• Your goal
Once the line containing "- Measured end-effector" is found in the entries below, restate it and each following line word for word, stopping after the line containing "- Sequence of".

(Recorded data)
★ ★ ★ ★

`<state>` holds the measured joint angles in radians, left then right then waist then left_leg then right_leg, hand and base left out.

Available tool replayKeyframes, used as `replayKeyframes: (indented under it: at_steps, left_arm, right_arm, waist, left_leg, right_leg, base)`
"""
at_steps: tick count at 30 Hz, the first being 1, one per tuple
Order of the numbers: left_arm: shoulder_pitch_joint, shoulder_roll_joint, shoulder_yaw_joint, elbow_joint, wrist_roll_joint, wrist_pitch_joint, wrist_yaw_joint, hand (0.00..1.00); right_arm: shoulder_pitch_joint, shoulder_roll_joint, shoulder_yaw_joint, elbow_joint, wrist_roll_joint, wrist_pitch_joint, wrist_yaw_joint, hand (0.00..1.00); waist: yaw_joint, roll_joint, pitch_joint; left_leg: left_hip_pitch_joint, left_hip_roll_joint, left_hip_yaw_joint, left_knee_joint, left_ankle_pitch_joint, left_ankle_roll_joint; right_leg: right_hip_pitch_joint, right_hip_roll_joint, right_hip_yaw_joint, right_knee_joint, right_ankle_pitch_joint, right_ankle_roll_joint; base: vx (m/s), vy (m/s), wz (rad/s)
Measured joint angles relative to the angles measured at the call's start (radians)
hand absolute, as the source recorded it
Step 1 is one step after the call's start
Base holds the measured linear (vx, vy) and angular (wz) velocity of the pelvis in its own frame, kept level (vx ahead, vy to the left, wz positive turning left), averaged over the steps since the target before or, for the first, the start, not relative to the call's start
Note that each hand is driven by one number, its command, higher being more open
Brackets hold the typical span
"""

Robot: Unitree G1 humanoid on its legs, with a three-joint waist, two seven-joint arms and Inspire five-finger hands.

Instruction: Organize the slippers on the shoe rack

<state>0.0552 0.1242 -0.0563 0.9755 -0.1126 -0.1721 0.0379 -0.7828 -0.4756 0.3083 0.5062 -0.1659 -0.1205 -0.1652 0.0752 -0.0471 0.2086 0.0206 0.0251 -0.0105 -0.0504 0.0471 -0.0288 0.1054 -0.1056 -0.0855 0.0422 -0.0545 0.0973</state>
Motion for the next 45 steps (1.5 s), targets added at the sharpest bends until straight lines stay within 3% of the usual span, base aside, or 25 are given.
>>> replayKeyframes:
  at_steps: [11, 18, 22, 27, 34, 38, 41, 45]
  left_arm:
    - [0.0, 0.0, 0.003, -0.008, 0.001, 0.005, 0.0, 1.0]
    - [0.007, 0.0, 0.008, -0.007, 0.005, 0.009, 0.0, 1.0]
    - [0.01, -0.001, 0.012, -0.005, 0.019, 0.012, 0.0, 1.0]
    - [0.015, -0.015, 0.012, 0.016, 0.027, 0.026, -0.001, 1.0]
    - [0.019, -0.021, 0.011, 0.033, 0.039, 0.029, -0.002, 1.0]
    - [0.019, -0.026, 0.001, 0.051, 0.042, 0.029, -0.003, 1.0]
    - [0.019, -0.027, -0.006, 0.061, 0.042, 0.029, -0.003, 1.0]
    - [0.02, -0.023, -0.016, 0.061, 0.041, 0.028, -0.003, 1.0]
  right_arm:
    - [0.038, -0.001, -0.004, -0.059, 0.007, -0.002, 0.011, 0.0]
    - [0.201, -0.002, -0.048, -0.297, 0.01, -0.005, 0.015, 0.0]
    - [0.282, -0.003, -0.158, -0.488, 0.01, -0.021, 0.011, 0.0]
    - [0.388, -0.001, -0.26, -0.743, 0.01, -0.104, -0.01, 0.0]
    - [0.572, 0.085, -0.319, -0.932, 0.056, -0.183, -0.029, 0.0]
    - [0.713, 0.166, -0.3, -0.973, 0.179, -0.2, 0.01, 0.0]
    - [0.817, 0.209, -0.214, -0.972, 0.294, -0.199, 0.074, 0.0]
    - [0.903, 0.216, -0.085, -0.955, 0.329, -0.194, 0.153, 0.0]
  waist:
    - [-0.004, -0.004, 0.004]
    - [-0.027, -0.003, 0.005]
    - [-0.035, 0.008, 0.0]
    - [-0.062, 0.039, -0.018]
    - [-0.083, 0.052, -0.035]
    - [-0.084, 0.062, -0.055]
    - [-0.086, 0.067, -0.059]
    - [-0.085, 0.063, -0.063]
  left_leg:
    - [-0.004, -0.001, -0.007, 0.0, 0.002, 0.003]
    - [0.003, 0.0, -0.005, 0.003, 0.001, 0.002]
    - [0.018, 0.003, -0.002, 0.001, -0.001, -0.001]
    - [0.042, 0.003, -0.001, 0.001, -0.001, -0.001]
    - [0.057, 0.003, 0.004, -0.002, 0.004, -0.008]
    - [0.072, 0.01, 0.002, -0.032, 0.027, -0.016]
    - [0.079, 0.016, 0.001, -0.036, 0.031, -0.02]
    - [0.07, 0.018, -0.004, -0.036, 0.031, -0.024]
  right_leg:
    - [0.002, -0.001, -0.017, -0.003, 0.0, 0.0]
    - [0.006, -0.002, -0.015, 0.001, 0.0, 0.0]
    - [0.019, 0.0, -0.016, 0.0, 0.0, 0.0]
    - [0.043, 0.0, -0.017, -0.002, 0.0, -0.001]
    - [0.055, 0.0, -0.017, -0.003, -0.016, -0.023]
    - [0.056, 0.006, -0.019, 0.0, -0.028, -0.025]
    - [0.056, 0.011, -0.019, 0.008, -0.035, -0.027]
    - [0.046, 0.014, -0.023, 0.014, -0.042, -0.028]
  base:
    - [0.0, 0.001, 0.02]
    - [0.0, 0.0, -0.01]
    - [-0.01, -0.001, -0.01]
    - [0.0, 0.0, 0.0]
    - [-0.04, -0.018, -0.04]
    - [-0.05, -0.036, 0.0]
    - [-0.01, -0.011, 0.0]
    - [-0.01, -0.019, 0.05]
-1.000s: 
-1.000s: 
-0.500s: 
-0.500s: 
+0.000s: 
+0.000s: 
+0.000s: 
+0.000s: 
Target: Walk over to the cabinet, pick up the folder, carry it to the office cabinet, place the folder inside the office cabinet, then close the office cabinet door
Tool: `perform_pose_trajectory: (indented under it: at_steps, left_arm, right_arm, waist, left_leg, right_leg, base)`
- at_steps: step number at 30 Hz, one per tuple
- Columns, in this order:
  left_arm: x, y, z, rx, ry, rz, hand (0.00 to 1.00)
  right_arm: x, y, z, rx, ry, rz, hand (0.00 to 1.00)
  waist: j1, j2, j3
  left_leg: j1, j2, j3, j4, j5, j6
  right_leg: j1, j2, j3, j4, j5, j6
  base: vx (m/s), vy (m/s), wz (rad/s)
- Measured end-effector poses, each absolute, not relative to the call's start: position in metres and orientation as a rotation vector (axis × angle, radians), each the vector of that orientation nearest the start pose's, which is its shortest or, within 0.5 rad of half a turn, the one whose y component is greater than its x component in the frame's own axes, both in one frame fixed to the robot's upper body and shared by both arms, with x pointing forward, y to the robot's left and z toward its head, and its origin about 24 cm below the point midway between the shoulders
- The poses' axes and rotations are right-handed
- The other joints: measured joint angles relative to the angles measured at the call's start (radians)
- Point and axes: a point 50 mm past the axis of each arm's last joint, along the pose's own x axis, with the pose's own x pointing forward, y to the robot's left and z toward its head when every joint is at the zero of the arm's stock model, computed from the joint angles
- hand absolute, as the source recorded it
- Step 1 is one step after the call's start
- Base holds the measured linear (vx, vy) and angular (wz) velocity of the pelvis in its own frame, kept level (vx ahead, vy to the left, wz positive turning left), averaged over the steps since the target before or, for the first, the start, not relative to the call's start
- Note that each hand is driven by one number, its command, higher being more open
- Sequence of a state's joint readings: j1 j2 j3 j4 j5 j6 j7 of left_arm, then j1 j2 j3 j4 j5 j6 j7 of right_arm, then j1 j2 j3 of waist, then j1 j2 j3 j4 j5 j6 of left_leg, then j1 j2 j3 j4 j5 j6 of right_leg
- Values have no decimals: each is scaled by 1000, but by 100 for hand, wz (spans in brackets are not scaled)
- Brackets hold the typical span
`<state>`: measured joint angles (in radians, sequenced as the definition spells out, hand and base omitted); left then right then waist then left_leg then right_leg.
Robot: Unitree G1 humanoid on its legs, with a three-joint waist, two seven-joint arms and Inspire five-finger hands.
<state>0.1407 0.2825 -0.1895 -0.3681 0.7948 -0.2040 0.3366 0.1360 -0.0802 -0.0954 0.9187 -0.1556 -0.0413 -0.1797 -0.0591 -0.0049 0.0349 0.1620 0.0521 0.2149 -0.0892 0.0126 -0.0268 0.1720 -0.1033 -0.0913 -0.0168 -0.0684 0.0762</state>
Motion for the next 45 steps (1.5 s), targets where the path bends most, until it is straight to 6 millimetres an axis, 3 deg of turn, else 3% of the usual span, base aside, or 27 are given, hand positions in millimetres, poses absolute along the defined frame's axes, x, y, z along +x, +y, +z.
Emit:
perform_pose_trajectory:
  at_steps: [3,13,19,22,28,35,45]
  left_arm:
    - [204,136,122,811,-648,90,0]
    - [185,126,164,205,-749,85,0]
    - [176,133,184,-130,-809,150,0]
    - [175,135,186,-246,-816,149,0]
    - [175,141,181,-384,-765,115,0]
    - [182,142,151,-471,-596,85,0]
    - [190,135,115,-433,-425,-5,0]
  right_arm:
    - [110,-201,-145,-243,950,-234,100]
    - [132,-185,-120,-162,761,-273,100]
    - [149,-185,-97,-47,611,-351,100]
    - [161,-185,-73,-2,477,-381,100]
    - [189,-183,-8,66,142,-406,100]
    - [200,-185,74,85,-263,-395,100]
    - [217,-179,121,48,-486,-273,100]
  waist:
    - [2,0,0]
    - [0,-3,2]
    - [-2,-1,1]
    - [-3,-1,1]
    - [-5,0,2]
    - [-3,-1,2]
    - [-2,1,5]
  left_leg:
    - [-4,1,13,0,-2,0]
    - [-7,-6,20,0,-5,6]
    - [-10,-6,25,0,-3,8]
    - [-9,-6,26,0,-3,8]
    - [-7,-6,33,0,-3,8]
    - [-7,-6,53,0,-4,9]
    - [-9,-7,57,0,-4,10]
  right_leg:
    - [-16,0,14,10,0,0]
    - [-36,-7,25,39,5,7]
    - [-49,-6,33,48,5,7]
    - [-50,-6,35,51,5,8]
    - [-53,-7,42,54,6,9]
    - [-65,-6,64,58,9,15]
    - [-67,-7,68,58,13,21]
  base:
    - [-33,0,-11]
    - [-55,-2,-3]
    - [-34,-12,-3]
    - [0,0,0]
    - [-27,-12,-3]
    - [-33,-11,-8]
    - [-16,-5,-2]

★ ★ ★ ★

• Reply to the exercise
- Measured end-effector poses, each absolute, not relative to the call's start: position in metres and orientation as a rotation vector (axis × angle, radians), each the vector of that orientation nearest the start pose's, which is its shortest or, within 0.5 rad of half a turn, the one whose y component is greater than its x component in the frame's own axes, both in one frame fixed to the robot's upper body and shared by both arms, with x pointing forward, y to the robot's left and z toward its head, and its origin about 24 cm below the point midway between the shoulders
- The poses' axes and rotations are right-handed
- The other joints: measured joint angles relative to the angles measured at the call's start (radians)
- Point and axes: a point 50 mm past the axis of each arm's last joint, along the pose's own x axis, with the pose's own x pointing forward, y to the robot's left and z toward its head when every joint is at the zero of the arm's stock model, computed from the joint angles
- hand absolute, as the source recorded it
- Step 1 is one step after the call's start
- Base holds the measured linear (vx, vy) and angular (wz) velocity of the pelvis in its own frame, kept level (vx ahead, vy to the left, wz positive turning left), averaged over the steps since the target before or, for the first, the start, not relative to the call's start
- Note that each hand is driven by one number, its command, higher being more open
- Sequence of a state's joint readings: j1 j2 j3 j4 j5 j6 j7 of left_arm, then j1 j2 j3 j4 j5 j6 j7 of right_arm, then j1 j2 j3 of waist, then j1 j2 j3 j4 j5 j6 of left_leg, then j1 j2 j3 j4 j5 j6 of right_leg

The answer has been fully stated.